Methods: In 34 white patients with established mild to moderate essential hypertension (World Health Organization stage I or II, mean age 52 +/- 9 years) genotype analysis of GNB3 C825T polymorphism, insertion/deletion polymorphism of the ACE gene and 1166 A/C polymorphism of the AT1 receptor gene was performed. In each patient, 24 h ambulatory blood pressure measurement (SpaceLabs 90207) and two-dimensional guided M-mode echocardiography combined with Doppler sonography were performed.

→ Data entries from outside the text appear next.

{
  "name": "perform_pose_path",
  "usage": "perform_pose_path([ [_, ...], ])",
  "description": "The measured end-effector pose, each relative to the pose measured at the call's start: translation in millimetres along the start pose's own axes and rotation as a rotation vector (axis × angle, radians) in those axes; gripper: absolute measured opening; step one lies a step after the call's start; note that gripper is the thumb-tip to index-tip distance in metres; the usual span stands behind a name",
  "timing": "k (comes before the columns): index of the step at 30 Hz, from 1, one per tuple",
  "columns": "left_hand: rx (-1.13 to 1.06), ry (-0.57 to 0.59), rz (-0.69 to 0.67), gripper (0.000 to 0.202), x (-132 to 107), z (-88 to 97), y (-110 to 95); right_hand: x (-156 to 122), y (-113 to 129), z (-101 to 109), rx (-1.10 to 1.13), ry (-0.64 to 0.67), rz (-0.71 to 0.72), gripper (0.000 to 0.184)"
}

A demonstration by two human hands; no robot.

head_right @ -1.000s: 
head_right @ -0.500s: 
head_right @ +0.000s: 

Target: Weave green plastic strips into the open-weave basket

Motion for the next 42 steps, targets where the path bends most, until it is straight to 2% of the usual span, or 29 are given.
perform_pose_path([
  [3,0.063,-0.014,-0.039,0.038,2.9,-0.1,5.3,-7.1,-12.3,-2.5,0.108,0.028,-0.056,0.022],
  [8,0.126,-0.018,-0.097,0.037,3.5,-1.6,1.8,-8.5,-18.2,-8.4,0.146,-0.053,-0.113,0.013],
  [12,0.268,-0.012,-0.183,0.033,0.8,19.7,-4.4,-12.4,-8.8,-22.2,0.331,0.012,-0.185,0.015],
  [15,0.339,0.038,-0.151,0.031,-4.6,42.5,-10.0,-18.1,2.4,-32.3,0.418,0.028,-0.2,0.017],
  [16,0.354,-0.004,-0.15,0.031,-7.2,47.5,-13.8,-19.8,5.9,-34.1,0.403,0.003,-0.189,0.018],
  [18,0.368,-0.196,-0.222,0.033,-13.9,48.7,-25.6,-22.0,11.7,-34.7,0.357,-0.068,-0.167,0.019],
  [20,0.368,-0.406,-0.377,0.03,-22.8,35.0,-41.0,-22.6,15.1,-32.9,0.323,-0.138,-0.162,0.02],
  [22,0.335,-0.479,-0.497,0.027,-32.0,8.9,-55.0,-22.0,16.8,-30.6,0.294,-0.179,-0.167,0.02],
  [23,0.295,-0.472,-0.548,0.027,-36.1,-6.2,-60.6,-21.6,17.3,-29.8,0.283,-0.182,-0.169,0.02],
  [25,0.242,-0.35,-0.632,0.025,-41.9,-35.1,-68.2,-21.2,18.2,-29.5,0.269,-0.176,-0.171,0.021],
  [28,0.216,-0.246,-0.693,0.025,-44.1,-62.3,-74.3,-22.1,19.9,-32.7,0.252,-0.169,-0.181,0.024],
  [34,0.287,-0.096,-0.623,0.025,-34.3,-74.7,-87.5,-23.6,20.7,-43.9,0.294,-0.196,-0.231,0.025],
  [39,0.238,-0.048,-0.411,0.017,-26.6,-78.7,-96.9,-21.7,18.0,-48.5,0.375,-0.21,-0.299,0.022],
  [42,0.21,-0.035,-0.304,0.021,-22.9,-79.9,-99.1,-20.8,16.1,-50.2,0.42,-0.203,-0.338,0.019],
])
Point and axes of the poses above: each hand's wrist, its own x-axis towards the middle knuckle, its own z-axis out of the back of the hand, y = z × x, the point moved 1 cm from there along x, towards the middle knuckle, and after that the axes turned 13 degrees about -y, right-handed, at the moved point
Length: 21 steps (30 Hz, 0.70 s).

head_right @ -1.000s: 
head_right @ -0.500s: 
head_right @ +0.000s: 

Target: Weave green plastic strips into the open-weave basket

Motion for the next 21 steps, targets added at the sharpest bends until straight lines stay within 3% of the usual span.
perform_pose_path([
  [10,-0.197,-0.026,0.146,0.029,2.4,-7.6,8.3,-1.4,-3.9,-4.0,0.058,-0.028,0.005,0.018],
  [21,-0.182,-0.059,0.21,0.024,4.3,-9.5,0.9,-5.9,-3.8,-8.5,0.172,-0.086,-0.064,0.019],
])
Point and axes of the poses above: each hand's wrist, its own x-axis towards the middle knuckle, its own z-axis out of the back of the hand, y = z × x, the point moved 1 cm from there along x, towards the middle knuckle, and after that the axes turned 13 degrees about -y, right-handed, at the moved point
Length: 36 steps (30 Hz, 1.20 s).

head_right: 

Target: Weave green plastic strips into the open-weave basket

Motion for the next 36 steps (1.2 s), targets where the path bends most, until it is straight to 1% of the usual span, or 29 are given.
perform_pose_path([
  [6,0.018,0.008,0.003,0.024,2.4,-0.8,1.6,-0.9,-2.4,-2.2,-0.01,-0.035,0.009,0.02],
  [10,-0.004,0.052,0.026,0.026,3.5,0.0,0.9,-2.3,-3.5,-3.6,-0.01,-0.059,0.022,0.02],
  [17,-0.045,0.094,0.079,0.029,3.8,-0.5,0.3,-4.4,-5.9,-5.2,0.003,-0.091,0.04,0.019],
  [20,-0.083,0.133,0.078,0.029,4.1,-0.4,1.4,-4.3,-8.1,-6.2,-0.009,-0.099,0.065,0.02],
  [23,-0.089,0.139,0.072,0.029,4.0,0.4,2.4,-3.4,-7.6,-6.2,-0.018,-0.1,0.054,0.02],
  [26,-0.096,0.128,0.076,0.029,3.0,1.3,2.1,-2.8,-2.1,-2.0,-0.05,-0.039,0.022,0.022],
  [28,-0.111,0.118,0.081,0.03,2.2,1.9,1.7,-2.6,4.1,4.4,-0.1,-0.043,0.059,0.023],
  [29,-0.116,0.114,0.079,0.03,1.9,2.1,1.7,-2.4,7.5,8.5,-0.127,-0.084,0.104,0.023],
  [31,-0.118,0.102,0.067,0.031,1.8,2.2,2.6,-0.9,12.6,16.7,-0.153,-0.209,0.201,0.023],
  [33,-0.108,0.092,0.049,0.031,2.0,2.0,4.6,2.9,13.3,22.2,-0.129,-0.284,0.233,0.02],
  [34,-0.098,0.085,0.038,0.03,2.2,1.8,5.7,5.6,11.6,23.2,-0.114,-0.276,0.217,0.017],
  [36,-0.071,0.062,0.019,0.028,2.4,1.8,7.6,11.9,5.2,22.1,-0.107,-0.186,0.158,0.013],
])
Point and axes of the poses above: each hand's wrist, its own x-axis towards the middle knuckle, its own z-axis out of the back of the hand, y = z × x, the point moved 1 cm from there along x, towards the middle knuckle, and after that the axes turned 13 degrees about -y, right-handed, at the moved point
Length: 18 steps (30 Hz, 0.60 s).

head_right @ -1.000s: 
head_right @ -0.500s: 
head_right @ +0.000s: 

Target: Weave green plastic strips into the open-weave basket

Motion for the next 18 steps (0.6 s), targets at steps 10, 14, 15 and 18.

Results: In our homogenous study group, the GNB3 825T allele was not associated with casual and 24 h ambulatory blood pressure (CC versus
Tc/tt: 144 +/- 13/92 +/- 8 versus 151 +/- 14/97 +/- 7 and 143 +/- 11/92 +/- 7 versus 150 +/- 16/ 96 +/- 9 mmHg, respectively) or parameters of left ventricular structure (relative wall thickness: CC versus TC/TT, 0.48 +/- 0.1 versus 0.46 +/- 0.1; left ventricular mass: CC versus TC/TT, 281 +/- 65 versus 299 +/- 80 g). However, transmitral flow variables reflecting left ventricular diastolic filling were impaired in patients expressing the TC/TT genotype (ratio of peak late (A) to early (E) velocities: CC versus TC/TT, 0.95 +/- 0.24 versus 1.2 +/- 0.26, P< 0.02; velocity time integrals A/E: CC versus TC/TT, 0.57 +/- 0.16 versus 0.76 +/- 0.23, P< 0.01) while all co-variables such as age, body mass index, ambulatory blood pressure, heart rate and end-diastolic volume were similar between the two groups. If patients were stratified according to the I/D polymorphism of the ACE gene and the A1166C polymorphism of the AT1 receptor gene, no differences in blood pressure, left ventricular structure or systolic and diastolic function of the left ventricle were found between different genotypes.
Conclusion: The GNB3 825T allele was associated with impaired left ventricular diastolic filling in hypertensive subjects in this study. Since alterations in left ventricular filling have been identified as an early marker of hypertensive heart disease, the GNB3 C825T polymorphism may influence cardiac adaptation to increased afterload.